_ABOUT THIS TASK_
Search the material below for the string "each". Return every line that holds it.

_DATA EXTRACT_
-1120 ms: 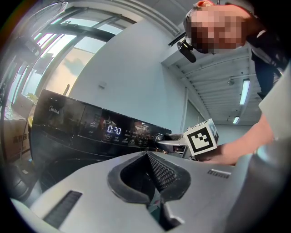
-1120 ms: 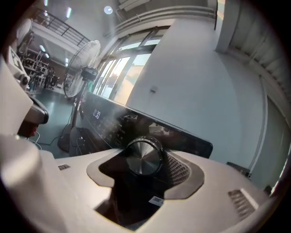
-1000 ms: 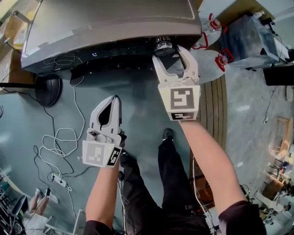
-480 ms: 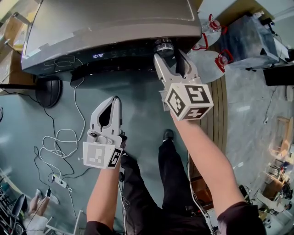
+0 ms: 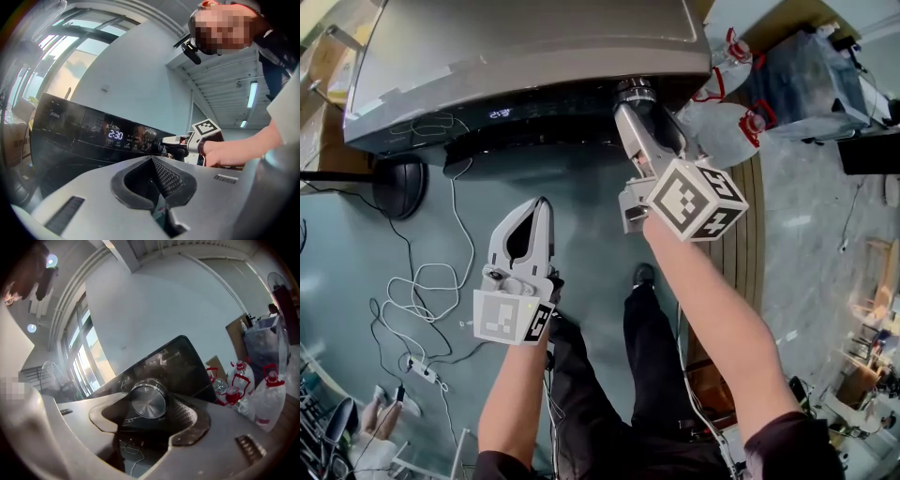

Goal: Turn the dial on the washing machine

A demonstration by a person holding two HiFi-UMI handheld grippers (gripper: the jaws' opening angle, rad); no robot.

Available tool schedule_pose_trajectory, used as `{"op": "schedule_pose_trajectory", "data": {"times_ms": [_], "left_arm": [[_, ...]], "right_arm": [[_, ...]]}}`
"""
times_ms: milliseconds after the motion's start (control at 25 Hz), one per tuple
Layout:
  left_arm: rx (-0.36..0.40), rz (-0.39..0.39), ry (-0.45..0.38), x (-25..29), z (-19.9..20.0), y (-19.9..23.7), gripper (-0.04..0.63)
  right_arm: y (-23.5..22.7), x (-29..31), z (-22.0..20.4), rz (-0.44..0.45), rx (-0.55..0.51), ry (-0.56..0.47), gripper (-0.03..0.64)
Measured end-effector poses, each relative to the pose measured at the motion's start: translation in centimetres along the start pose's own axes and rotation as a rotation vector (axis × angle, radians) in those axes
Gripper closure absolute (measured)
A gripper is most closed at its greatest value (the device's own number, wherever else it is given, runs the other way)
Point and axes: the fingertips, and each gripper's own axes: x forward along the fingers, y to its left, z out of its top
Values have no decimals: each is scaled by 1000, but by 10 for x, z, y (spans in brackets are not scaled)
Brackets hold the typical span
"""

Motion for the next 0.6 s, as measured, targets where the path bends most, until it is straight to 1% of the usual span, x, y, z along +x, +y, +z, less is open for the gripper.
{"op": "schedule_pose_trajectory", "data": {"times_ms": [200,440,480,600], "left_arm": [[-5,-2,5,-1,-2,-2,580],[-11,-1,7,-2,-3,-4,580],[-12,-1,7,-2,-3,-4,580],[-19,-1,12,-4,-5,-4,580]], "right_arm": [[-1,-2,2,31,203,-18,344],[-5,-3,1,55,389,-36,344],[-7,-4,-1,47,421,-34,344],[-19,-10,-12,-20,525,-12,344]]}}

_TASK ANSWER_
Measured end-effector poses, each relative to the pose measured at the motion's start: translation in centimetres along the start pose's own axes and rotation as a rotation vector (axis × angle, radians) in those axes
Point and axes: the fingertips, and each gripper's own axes: x forward along the fingers, y to its left, z out of its top
Values have no decimals: each is scaled by 1000, but by 10 for x, z, y (spans in brackets are not scaled)

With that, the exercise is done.